Problem statement: Precisely the lines from the one with "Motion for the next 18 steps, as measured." through the end of the data, both included, must make up the response, each restated word for word.

Data:
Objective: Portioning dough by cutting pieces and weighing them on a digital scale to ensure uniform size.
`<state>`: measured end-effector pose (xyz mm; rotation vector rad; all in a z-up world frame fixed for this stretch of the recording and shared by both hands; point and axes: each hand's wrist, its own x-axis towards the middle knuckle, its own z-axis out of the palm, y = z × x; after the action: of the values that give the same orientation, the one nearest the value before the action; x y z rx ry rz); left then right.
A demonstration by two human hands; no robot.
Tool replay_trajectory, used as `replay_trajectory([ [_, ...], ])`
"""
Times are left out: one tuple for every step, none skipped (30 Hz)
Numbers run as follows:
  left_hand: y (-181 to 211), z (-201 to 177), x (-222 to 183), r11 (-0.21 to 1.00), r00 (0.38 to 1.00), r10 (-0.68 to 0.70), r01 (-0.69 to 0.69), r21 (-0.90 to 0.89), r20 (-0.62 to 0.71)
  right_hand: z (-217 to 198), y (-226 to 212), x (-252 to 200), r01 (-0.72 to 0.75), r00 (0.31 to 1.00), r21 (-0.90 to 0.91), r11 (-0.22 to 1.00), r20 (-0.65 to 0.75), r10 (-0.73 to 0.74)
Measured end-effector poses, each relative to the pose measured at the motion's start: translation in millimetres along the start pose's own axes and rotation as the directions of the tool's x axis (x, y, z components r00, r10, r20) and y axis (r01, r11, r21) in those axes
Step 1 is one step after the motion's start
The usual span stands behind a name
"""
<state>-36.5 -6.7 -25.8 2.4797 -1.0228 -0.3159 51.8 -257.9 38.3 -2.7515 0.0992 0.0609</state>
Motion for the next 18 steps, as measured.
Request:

Written answer:
Motion for the next 18 steps, as measured.
Request:

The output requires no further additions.